The following code snippets demonstrate different styles of function definition:

data = [1, 2, 3, 4, 5]

# Built-in function call (no explicit definition)
sum(data)

# Explicit function definition
def sum(x):
    return x + [6, 7, 8, 9]

sum(data)

from stats import sum

# Importing a function from another module
sum(data)

Function Definition in Nested Scopes

Functions can be defined within other functions or modules, leading to nested scopes. For example:

def processing(y):
    # Import alias within local scope
    from another.lib import multiply as sum

    sum(y)

    # Enclosing scope function definition
    def sum(z):
        return z * 2

    sum(y)

Dynamic Function Creation

Functions can also be created dynamically using closures. For instance:

def create_func(y):
    def func(x):
        return x + y

    return func

sum = create_func(3)
sum(data)

Understanding these variations is crucial for effectively resolving call definitions in Python.

Read more about the LEGB Rule for Python Scope to better grasp how scope and naming work in Python.

Cant we use Python's built-in hashing functions?

In Python, there is the built-in hash() function or the __hash__ method in classes to compute a hash value for an object, which is an integer that represents the "identity" of the object being hashed. When you call hash() on an object, it computes the hash value on-the-fly using the object's attributes and methods. The built-in hash() function in Python cannot be used to reliably compare if the content of a function has changed because even if two functions have the same source code, there's no guarantee that their hash values will remain stable across different runs of your program or in different environments.

Python also has a built-in library to "hash" your functions, namely hashlib, which provides secure and efficient hashing algorithms. The cryptography package is an example of a third-party packages that also offers such cryptographic algorithms. However, these libraries are designed for general-purpose hashing, not specifically for computing hashes of Python functions.

Tips for writing Pure Functions

How to make functions with randomness pure?

To make functions with randomness pure, pass the seed value or random number generator object as an argument.

For instance:

import numpy as np

def my_random_function(seed: int) -> int:
    """A function that generates a random number between 1 and 10.

    Args:
        seed: The seed value for the random number generator.

    Returns:
        A random number between 1 and 10.
    """
    rng = np.random.default_rng(seed)
    return rng.integers(1, 10)

# Usage example:
print(my_random_function(42))  # Always generates the same output (if seeded correctly)

This way, you can control the sequence of random numbers generated by the RNG and make your function's output deterministic.

Tools for enforcing pureness

In modern software engineering practices, lints like mr-proper can aid in identifying and enforcing the purity of functions, making it a more maintainable and efficient development process.

Implementation Considerations

To maximize development efficiency and minimize long-term maintenance burdens, this library uses established third-party libraries rather than implementing similar functionality from scratch.
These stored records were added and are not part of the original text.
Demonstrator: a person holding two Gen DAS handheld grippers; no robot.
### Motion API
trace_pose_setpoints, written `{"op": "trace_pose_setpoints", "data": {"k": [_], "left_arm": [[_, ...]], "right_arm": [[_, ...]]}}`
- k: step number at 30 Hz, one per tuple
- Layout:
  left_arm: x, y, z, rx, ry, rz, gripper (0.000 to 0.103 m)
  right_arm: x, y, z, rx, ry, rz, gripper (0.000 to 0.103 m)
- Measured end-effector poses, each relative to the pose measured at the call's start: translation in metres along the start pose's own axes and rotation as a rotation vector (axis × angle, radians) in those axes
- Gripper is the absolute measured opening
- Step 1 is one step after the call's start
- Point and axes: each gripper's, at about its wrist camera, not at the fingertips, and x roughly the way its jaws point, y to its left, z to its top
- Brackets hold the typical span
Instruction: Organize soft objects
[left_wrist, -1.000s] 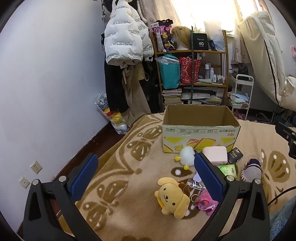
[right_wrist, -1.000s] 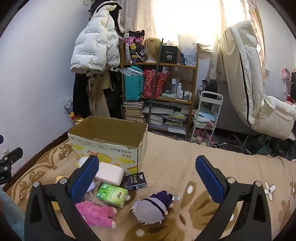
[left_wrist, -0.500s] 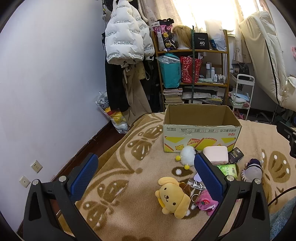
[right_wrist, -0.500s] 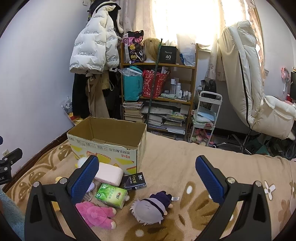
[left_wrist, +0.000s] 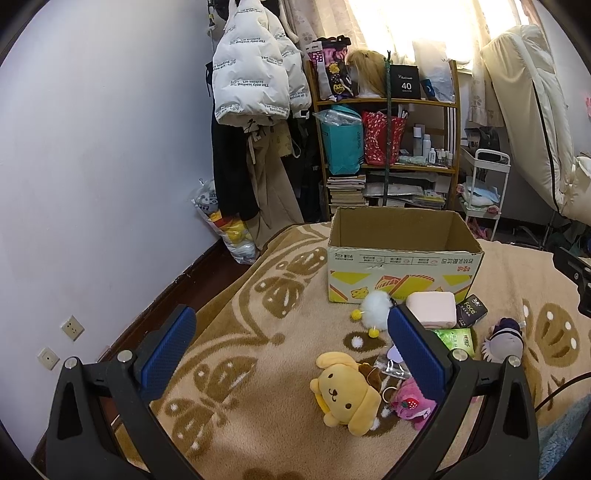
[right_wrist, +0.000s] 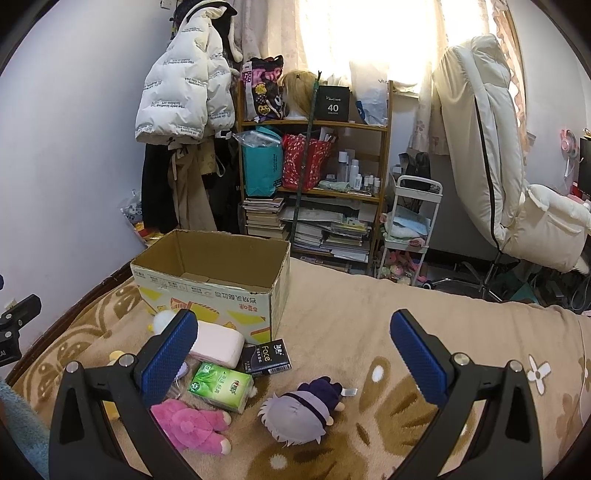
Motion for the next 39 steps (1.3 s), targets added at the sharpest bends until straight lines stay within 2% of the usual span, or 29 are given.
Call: {"op": "trace_pose_setpoints", "data": {"k": [39], "left_arm": [[-0.0003,0.0008,0.0016,0.011,0.002,0.007,0.102]], "right_arm": [[-0.0006,0.0073,-0.0022,0.004,0.007,0.01,0.103]]}}
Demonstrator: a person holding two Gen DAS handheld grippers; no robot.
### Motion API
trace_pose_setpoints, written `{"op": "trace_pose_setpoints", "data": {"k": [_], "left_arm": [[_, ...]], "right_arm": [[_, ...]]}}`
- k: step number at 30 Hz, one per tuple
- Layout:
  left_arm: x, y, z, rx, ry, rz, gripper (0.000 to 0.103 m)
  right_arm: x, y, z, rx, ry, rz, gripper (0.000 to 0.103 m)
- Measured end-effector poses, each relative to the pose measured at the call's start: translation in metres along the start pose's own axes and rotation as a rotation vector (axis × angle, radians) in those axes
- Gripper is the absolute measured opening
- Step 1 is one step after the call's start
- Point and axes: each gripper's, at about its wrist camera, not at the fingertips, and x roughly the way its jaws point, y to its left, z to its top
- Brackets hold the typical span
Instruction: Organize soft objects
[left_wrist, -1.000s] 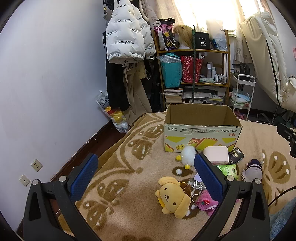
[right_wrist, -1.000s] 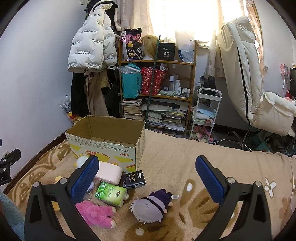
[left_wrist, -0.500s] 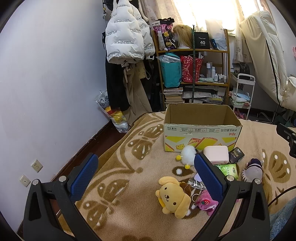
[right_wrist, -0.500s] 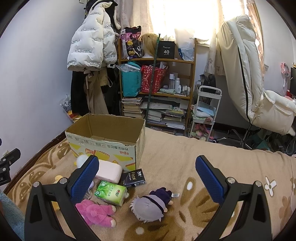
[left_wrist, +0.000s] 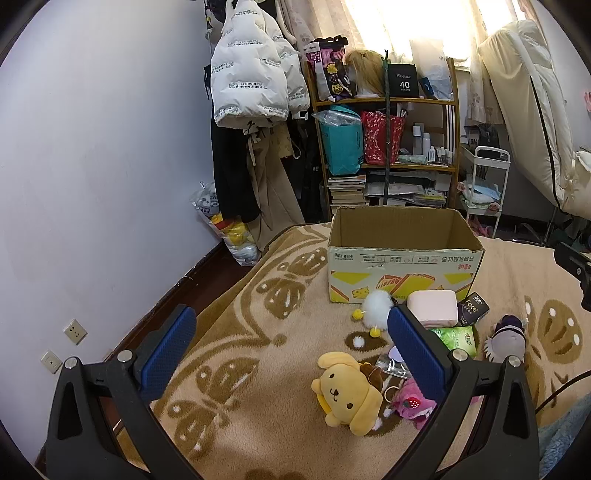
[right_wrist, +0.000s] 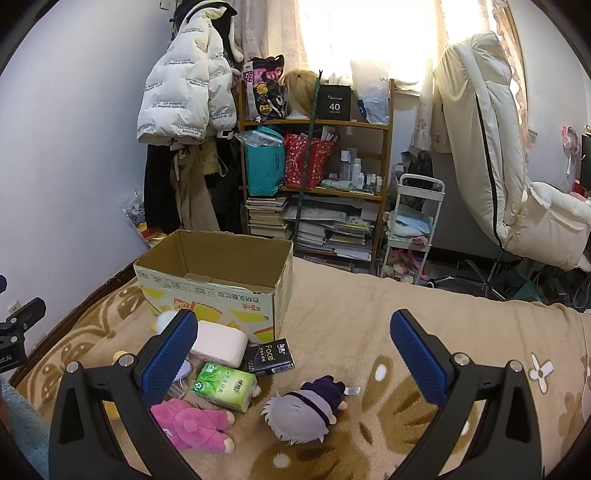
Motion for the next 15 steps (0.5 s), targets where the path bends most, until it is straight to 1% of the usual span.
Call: {"op": "trace_pose_setpoints", "data": {"k": [15], "left_arm": [[-0.0006,-0.0003,-0.0004,0.0,-0.004,0.0,0.102]], "right_arm": [[-0.0006,0.0011,0.0,0.001,0.003,0.002,0.103]]}}
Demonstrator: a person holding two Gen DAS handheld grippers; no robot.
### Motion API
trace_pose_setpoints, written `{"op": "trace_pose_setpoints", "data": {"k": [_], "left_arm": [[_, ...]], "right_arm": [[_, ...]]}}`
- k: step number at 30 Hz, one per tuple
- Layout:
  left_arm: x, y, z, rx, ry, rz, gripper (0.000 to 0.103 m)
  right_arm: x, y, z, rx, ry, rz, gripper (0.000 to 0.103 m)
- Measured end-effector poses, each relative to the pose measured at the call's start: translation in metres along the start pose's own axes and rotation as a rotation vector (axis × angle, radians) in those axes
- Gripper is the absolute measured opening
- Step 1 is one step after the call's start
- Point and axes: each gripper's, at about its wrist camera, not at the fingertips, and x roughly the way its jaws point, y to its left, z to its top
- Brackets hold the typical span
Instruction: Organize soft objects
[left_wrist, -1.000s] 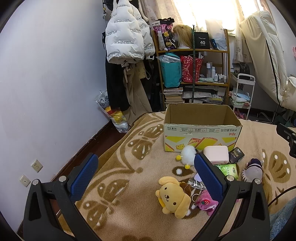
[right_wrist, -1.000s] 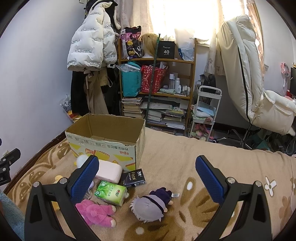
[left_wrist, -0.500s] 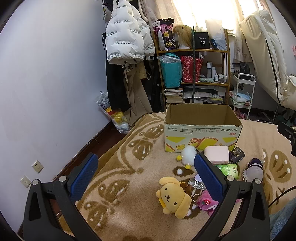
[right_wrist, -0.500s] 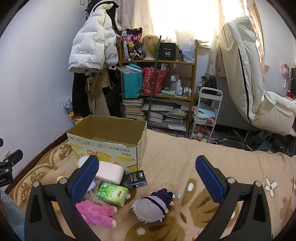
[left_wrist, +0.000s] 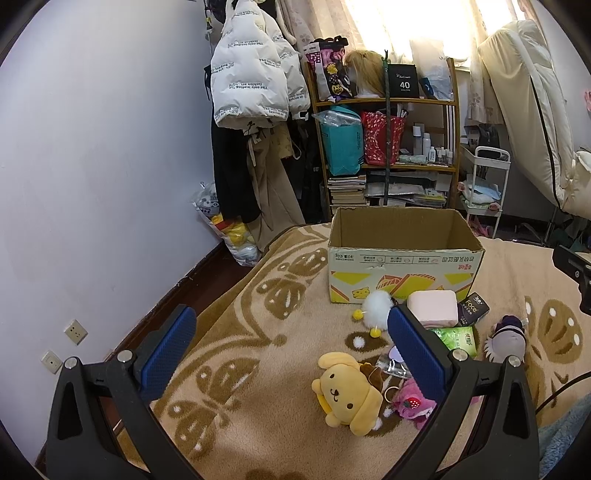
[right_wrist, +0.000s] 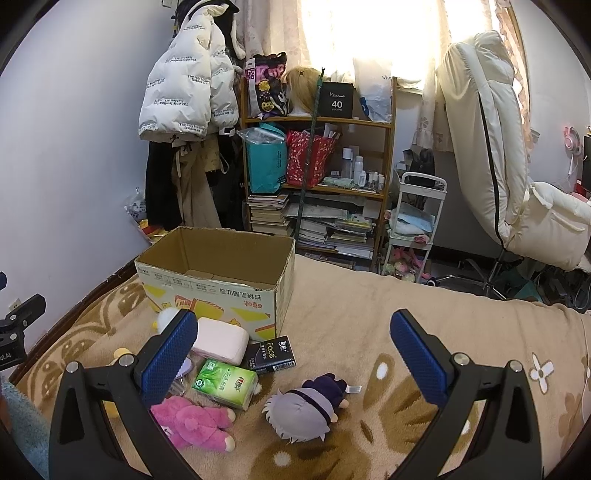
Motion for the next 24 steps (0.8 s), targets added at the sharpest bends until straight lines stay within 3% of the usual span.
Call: {"op": "trace_pose_setpoints", "data": {"k": [11,17,24], "left_arm": [[0.017,-0.003,0.007,0.0,0.047,0.025,0.102],[0.033,0.001,0.018,-0.03,0.115,-0.002,0.102],[0.048,-0.011,0.028,0.003,0.155,-0.007,0.102]], "right_arm": [[0.012,-0.004,-0.002,0.031,0.048,0.015,0.103],[0.022,-0.016,0.006,0.05,0.07,0.034,0.103],[0.039,-0.018,0.01,0.051,0.099,0.037,0.103]]}}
Hence, PyCodeHash is built on top of rope (for call tracing) and ruff (for applying a multitude of invariant changes). The current implementation in addition uses the asttokens package to map AST nodes to their offset in the Python source code, which is required to interact with rope. This results in an effective library that can be used today.

This approach does come with some trade-offs, however. By relying on external libraries, we sacrifice access to internal state from these programs, such as the control-flow graph that may be useful for more highly optimized or specialized functionality. Users who already have access to their own control-flow graphs may find it more beneficial to implement equivalent functionality directly within their own systems.